* What the task requires: Search the data below for the word "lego" and copy each line that holds it.

* Given data:
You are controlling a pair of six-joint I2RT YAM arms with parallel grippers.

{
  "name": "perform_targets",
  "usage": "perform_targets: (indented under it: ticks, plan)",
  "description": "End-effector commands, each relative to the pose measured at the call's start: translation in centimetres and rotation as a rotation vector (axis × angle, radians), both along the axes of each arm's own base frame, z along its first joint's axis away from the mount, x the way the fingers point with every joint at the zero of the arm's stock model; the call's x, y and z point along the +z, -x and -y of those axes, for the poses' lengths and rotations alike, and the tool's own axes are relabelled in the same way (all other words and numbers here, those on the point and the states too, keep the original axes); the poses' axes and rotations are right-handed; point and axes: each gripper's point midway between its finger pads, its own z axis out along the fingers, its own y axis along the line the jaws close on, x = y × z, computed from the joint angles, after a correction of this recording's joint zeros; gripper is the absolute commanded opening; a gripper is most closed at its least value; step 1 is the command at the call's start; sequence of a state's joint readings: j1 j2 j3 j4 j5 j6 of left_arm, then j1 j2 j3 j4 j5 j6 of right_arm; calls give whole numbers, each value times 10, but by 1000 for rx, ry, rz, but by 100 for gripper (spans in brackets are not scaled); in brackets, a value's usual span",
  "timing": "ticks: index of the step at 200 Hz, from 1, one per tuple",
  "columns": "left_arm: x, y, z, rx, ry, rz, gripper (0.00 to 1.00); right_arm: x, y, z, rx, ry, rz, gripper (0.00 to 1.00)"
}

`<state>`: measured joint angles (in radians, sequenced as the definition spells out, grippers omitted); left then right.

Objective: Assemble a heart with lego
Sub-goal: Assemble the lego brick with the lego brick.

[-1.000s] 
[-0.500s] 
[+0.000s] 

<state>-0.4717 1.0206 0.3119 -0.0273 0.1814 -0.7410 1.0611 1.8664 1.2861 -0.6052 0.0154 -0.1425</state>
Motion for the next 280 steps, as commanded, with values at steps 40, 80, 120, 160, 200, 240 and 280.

* Response to this task:
Objective: Assemble a heart with lego
Sub-goal: Assemble the lego brick with the lego brick.

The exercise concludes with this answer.